Stored entries:
▼▼▼

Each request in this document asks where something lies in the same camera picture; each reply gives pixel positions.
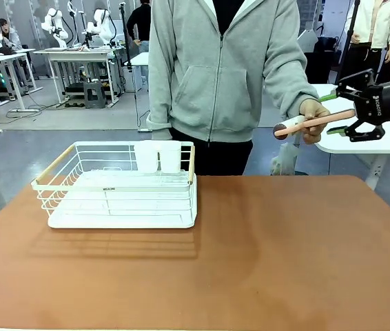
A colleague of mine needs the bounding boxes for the seated person in gray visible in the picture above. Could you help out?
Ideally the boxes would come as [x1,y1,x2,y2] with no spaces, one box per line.
[0,18,23,52]

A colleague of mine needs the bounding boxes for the pink spatula with brown head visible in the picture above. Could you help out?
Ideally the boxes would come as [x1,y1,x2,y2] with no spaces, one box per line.
[272,108,356,141]

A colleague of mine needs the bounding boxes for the small white desk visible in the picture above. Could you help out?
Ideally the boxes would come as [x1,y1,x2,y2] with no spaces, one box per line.
[122,51,150,133]

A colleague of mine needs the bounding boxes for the standing person in white jacket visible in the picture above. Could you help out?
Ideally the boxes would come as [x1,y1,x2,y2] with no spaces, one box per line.
[342,0,390,86]

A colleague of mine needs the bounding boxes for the person's left hand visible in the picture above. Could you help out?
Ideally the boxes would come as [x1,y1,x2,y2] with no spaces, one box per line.
[299,98,331,146]

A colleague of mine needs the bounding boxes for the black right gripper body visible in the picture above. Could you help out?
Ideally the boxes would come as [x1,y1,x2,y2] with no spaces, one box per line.
[352,82,389,126]

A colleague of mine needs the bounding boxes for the standing person in black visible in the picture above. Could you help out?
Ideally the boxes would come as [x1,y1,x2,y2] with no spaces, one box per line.
[126,0,152,54]

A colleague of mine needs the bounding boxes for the person's torso in gray hoodie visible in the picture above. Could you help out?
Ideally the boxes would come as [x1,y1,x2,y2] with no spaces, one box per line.
[148,0,301,177]

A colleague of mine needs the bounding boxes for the white drain tray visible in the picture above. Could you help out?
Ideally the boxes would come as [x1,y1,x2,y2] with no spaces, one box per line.
[47,170,198,230]

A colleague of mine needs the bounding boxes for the white desk with seated person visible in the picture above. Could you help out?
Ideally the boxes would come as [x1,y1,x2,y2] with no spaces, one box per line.
[0,48,43,112]

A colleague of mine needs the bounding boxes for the person's left forearm, gray sleeve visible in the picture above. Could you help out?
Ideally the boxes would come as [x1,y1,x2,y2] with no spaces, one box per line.
[263,20,320,117]

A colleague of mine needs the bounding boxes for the white utensil handle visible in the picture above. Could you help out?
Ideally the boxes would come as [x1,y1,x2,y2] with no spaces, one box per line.
[283,115,307,128]

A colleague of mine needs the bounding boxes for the person's right forearm, gray sleeve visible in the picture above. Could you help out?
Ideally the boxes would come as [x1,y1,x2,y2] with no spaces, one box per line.
[145,20,175,141]

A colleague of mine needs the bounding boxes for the white desk with robots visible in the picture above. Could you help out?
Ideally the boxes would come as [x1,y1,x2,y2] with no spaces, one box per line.
[32,47,121,107]

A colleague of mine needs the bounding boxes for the gray plastic stool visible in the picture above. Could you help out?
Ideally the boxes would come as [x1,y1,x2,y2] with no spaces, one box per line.
[83,80,107,110]

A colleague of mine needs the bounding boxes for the white plastic bag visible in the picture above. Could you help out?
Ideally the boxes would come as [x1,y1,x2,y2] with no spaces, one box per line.
[269,142,300,177]

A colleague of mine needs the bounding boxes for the white plastic cup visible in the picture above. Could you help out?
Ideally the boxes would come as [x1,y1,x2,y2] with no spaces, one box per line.
[158,141,183,174]
[134,140,159,174]

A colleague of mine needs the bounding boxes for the white wire dish rack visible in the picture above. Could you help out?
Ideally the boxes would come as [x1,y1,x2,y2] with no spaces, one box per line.
[31,140,196,218]

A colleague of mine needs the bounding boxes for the black camera stand pole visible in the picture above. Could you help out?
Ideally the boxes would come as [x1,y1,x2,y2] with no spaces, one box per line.
[334,0,362,86]

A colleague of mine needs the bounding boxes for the black tripod pole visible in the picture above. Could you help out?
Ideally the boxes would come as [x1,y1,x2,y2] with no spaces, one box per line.
[118,1,134,74]

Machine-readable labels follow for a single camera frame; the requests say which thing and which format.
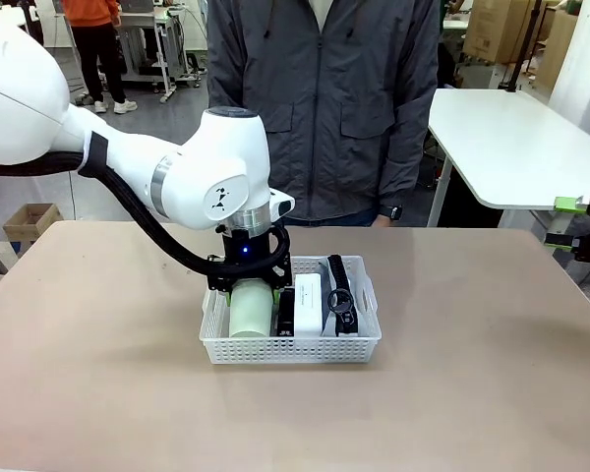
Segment person in orange top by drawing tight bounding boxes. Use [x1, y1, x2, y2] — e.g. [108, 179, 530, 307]
[61, 0, 139, 115]

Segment person in grey jacket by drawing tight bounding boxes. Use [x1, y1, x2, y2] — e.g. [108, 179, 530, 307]
[206, 0, 442, 228]

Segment open cardboard box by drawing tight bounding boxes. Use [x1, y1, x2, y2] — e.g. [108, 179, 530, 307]
[2, 203, 64, 243]

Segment pale green cylinder container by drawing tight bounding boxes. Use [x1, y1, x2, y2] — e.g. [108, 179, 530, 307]
[228, 277, 275, 339]

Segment white side table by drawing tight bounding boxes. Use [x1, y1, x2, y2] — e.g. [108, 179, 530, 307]
[425, 87, 590, 228]

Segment person's left forearm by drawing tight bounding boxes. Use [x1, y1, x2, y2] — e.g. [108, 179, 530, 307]
[376, 112, 437, 217]

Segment white rectangular box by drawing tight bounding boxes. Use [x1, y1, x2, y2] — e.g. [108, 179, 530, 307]
[293, 273, 325, 338]

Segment black clamp pole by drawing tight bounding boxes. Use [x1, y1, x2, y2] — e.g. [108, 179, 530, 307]
[503, 0, 537, 94]

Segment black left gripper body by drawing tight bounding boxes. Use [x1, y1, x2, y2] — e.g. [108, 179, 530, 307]
[206, 228, 292, 296]

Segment tall cardboard box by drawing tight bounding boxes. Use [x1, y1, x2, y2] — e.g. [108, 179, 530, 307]
[538, 9, 579, 95]

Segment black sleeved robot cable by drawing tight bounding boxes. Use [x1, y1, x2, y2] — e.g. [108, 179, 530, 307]
[0, 147, 292, 281]

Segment large cardboard box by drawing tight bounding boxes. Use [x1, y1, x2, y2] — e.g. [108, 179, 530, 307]
[461, 0, 561, 65]

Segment white perforated plastic basket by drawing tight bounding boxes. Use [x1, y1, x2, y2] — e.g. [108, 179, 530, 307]
[199, 254, 383, 366]

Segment black deli stapler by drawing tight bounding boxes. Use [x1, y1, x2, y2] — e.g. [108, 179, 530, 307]
[270, 288, 297, 339]

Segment black velcro strap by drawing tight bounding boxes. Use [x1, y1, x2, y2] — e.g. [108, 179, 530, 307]
[77, 131, 110, 174]

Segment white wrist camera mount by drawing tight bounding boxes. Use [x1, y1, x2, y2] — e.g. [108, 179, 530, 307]
[268, 190, 296, 220]

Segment white frame workbench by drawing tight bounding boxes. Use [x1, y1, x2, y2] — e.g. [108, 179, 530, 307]
[112, 0, 189, 104]

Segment black strap device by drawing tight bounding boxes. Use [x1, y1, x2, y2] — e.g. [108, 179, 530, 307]
[319, 254, 363, 338]

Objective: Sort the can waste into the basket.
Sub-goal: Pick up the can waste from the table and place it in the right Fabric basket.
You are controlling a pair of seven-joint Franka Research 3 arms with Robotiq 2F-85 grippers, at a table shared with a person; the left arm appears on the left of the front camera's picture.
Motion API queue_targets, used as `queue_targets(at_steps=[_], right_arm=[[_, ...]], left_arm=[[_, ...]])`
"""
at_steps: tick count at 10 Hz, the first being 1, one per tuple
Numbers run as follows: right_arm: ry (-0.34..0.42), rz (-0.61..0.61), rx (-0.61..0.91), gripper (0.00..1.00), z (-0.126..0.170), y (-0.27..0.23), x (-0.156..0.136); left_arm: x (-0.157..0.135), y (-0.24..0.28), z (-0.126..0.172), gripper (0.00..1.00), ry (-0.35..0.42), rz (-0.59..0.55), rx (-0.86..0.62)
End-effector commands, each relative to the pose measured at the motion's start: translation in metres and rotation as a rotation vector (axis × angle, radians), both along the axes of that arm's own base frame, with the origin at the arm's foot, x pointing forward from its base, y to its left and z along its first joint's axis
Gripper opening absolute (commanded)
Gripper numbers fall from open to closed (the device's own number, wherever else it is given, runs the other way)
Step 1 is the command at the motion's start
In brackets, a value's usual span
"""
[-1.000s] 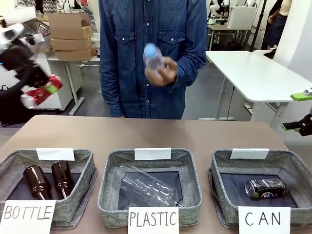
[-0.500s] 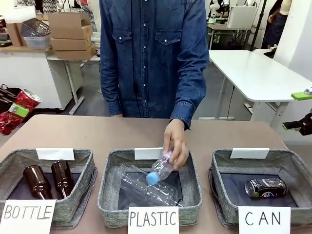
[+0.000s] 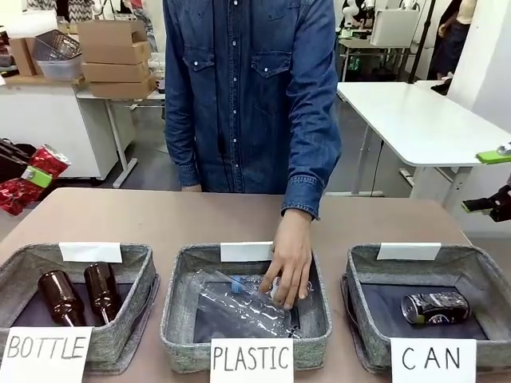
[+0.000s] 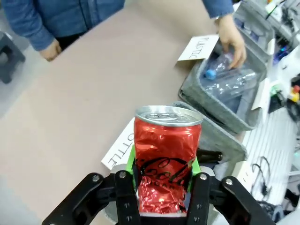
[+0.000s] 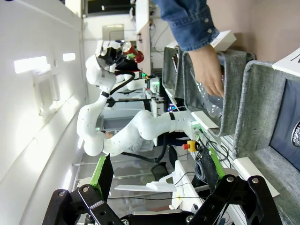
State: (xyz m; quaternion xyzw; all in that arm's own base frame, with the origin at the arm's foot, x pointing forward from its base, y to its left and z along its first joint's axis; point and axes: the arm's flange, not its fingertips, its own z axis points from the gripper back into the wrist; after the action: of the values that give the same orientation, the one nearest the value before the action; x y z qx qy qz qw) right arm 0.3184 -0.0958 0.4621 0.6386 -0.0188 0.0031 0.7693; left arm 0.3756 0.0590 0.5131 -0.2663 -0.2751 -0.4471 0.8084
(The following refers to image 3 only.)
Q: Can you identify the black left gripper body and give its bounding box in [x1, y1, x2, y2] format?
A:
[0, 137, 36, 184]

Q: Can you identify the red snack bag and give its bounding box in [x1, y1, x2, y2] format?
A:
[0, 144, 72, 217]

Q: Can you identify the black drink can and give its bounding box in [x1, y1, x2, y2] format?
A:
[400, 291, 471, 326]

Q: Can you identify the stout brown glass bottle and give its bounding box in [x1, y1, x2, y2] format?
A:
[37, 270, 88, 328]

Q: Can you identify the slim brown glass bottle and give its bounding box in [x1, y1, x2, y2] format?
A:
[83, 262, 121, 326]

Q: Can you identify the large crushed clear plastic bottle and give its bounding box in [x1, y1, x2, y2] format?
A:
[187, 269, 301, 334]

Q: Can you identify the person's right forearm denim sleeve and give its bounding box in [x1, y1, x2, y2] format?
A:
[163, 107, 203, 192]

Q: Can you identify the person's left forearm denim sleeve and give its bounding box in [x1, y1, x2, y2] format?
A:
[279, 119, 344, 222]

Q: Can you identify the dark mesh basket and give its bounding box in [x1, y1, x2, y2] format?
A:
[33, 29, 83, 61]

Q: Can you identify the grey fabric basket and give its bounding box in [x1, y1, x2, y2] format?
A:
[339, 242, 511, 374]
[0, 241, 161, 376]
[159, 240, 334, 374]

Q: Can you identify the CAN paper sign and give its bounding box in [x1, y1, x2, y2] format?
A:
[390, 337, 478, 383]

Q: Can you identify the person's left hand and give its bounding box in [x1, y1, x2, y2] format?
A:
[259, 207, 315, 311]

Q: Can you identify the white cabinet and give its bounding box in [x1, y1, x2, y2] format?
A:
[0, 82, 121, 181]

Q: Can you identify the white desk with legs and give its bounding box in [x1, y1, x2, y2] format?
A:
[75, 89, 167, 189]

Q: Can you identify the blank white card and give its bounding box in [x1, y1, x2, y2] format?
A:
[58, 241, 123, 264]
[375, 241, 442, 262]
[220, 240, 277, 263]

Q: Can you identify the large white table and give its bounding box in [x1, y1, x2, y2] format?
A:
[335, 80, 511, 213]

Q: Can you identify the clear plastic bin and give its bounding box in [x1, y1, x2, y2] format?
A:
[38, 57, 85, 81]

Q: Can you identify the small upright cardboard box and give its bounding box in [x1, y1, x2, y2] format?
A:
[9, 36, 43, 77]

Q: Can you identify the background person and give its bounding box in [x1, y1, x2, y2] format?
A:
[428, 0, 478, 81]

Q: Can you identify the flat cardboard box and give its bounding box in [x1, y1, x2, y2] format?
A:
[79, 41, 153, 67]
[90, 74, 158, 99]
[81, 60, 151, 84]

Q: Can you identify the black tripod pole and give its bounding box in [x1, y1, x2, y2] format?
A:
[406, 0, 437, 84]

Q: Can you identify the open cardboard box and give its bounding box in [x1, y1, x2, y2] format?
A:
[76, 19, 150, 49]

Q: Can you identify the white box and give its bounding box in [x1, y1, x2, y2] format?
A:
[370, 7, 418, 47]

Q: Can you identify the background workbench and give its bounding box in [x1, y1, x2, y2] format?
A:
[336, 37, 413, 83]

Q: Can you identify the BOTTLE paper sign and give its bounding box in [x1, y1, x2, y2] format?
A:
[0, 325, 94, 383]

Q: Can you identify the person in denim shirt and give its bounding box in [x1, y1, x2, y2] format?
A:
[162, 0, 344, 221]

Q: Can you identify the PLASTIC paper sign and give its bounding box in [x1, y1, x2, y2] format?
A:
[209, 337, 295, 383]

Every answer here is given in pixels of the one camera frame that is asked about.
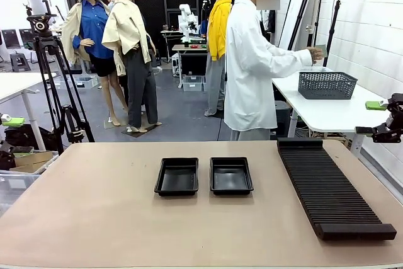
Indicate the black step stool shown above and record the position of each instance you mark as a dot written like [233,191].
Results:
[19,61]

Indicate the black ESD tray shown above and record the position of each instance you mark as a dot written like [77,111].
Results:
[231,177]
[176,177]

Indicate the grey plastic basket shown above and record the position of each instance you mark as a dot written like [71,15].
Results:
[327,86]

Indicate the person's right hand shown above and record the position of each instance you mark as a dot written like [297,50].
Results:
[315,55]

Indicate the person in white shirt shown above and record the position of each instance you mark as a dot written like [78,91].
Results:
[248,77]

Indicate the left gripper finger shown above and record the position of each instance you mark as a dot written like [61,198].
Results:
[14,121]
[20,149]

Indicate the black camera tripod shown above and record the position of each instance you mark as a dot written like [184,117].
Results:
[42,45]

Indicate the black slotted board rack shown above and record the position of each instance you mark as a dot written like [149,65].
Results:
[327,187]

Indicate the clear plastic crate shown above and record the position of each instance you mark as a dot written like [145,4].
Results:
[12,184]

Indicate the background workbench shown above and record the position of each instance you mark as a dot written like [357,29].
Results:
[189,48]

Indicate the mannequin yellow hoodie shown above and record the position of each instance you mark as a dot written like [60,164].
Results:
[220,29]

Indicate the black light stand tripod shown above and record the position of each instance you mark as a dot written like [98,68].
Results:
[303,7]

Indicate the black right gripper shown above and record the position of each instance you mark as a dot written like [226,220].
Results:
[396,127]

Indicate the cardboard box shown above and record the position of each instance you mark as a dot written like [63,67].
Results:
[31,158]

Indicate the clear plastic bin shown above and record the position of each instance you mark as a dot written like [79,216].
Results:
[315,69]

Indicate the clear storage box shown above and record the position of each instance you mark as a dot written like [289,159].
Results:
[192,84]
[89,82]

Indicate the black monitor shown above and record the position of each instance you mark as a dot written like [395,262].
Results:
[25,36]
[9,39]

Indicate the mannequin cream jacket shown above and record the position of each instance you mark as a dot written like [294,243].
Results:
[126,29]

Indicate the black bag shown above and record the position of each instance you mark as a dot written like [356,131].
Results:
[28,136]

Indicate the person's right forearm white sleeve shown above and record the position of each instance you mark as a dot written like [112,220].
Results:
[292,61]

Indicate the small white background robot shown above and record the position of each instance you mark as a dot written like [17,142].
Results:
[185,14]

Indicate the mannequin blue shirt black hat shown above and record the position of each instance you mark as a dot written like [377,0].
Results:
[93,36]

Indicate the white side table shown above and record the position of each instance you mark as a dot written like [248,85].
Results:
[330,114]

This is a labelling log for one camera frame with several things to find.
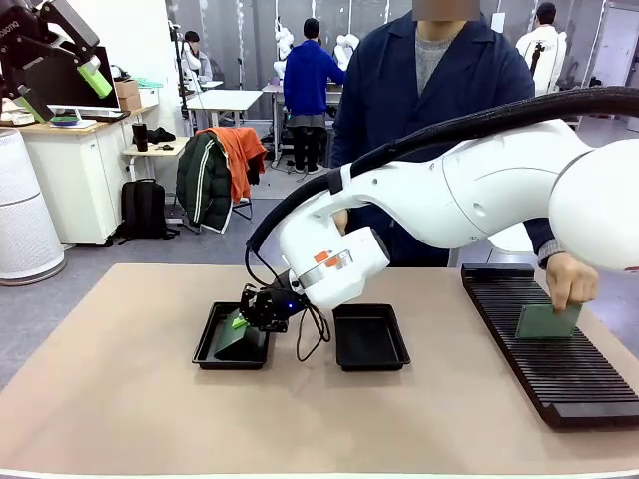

▲▲▲

Reproduce the lines from the one with "Indicate the mannequin blue" through the end of the data, keeping both end lines, adding nothing, and dropping any pictures.

**Solution for this task:**
Indicate the mannequin blue shirt black hat shown above and record the position of each instance you mark as a dot written like [377,0].
Results:
[93,36]

Indicate the white side table shown above and record the position of each instance you mark as a dot written like [248,85].
Results:
[330,114]

This is a labelling log for one camera frame with several things to find.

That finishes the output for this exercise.